§ **Problem to solve**
Transcribe all records exactly; omit pictures.

Materials provided: Begin

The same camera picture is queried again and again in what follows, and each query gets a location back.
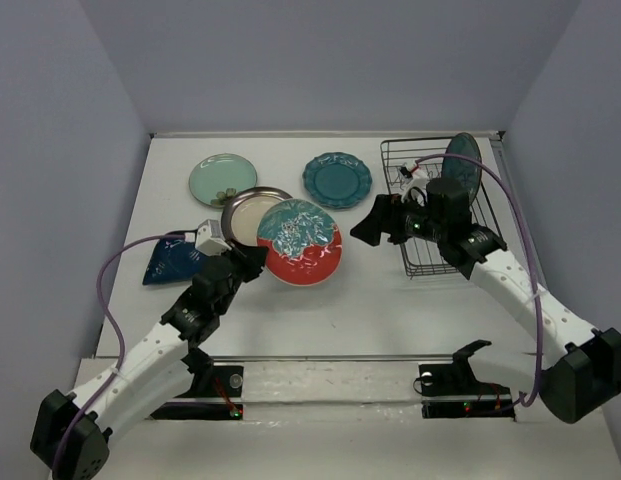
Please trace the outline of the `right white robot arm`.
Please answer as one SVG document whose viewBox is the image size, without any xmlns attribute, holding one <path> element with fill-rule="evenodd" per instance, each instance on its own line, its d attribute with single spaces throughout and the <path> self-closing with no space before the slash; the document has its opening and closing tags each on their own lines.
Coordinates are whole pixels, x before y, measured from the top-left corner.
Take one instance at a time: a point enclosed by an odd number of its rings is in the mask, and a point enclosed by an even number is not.
<svg viewBox="0 0 621 480">
<path fill-rule="evenodd" d="M 456 180 L 435 178 L 425 198 L 380 194 L 370 213 L 350 231 L 376 247 L 420 238 L 491 296 L 536 343 L 534 355 L 502 354 L 476 340 L 452 356 L 452 384 L 472 392 L 496 383 L 519 392 L 520 405 L 541 400 L 559 420 L 574 424 L 621 394 L 621 333 L 600 330 L 571 312 L 540 286 L 493 230 L 473 221 L 466 190 Z"/>
</svg>

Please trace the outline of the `red and teal floral plate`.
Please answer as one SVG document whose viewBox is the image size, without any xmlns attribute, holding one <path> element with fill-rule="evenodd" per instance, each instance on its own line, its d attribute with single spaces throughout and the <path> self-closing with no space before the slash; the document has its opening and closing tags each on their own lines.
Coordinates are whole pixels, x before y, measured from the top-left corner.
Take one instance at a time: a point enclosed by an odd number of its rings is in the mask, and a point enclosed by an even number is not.
<svg viewBox="0 0 621 480">
<path fill-rule="evenodd" d="M 336 221 L 321 207 L 302 199 L 284 200 L 262 217 L 257 245 L 266 247 L 266 268 L 293 286 L 314 286 L 338 269 L 343 250 Z"/>
</svg>

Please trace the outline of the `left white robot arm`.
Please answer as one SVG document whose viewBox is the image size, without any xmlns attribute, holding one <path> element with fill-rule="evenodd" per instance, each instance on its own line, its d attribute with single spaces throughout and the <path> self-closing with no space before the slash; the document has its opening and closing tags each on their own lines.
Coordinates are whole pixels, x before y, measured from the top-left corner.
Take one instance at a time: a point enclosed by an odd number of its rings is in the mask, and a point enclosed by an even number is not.
<svg viewBox="0 0 621 480">
<path fill-rule="evenodd" d="M 30 449 L 52 478 L 94 478 L 136 423 L 183 392 L 209 388 L 214 362 L 201 346 L 239 287 L 263 272 L 267 255 L 265 247 L 235 244 L 209 258 L 139 343 L 71 392 L 53 390 L 42 400 Z"/>
</svg>

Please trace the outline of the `dark teal speckled plate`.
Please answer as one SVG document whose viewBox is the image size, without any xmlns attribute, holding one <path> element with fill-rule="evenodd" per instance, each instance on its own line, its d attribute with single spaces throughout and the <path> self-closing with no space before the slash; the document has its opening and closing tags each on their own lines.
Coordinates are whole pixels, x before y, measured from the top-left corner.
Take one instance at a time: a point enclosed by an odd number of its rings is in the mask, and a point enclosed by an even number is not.
<svg viewBox="0 0 621 480">
<path fill-rule="evenodd" d="M 467 132 L 451 138 L 441 166 L 441 176 L 457 180 L 473 203 L 481 186 L 481 152 L 476 139 Z"/>
</svg>

Materials provided: End

§ **Exercise solution**
The same camera picture is queried again and again in what follows, and each query gets a location back.
Please trace the outline of the `right white robot arm`.
Please answer as one SVG document whose viewBox is the image size, without any xmlns attribute, holding one <path> element with fill-rule="evenodd" per instance, each instance on its own line, its d attribute with single spaces throughout and the <path> self-closing with no space before the slash; the document has its opening and closing tags each on their own lines.
Coordinates are whole pixels, x before y, measured from the top-left corner.
Take one instance at a time: a point enclosed by an odd number of its rings is in the mask, and a point enclosed by an even number is not.
<svg viewBox="0 0 621 480">
<path fill-rule="evenodd" d="M 456 180 L 435 178 L 425 198 L 380 194 L 370 213 L 350 231 L 376 247 L 420 238 L 491 296 L 536 343 L 534 355 L 502 354 L 476 340 L 452 356 L 452 384 L 472 392 L 496 383 L 519 392 L 520 405 L 541 400 L 559 420 L 574 424 L 621 394 L 621 333 L 600 330 L 571 312 L 540 286 L 493 230 L 473 221 L 466 190 Z"/>
</svg>

Please trace the outline of the `red and teal floral plate`.
Please answer as one SVG document whose viewBox is the image size, without any xmlns attribute, holding one <path> element with fill-rule="evenodd" per instance, each instance on its own line, its d attribute with single spaces throughout and the <path> self-closing with no space before the slash; the document has its opening and closing tags each on their own lines.
Coordinates are whole pixels, x before y, measured from the top-left corner.
Take one instance at a time: a point enclosed by an odd number of its rings is in the mask, and a point enclosed by an even number is not.
<svg viewBox="0 0 621 480">
<path fill-rule="evenodd" d="M 336 221 L 321 207 L 302 199 L 284 200 L 262 217 L 257 245 L 266 247 L 266 268 L 293 286 L 314 286 L 338 269 L 343 250 Z"/>
</svg>

Please trace the outline of the `left white robot arm`.
Please answer as one SVG document whose viewBox is the image size, without any xmlns attribute, holding one <path> element with fill-rule="evenodd" per instance, each instance on its own line, its d attribute with single spaces throughout and the <path> self-closing with no space before the slash; the document has its opening and closing tags each on their own lines.
Coordinates are whole pixels, x before y, measured from the top-left corner.
Take one instance at a time: a point enclosed by an odd number of its rings is in the mask, and a point enclosed by an even number is not.
<svg viewBox="0 0 621 480">
<path fill-rule="evenodd" d="M 30 449 L 52 478 L 94 478 L 136 423 L 183 392 L 209 388 L 214 362 L 201 346 L 239 287 L 263 272 L 267 255 L 265 247 L 235 244 L 209 258 L 139 343 L 71 392 L 53 390 L 42 400 Z"/>
</svg>

Please trace the outline of the `dark teal speckled plate`.
Please answer as one SVG document whose viewBox is the image size, without any xmlns attribute, holding one <path> element with fill-rule="evenodd" per instance, each instance on its own line, its d attribute with single spaces throughout and the <path> self-closing with no space before the slash; the document has its opening and closing tags each on their own lines.
Coordinates are whole pixels, x before y, measured from the top-left corner.
Take one instance at a time: a point enclosed by an odd number of its rings is in the mask, and a point enclosed by an even number is not.
<svg viewBox="0 0 621 480">
<path fill-rule="evenodd" d="M 467 132 L 451 138 L 441 166 L 441 176 L 457 180 L 473 203 L 481 186 L 481 152 L 476 139 Z"/>
</svg>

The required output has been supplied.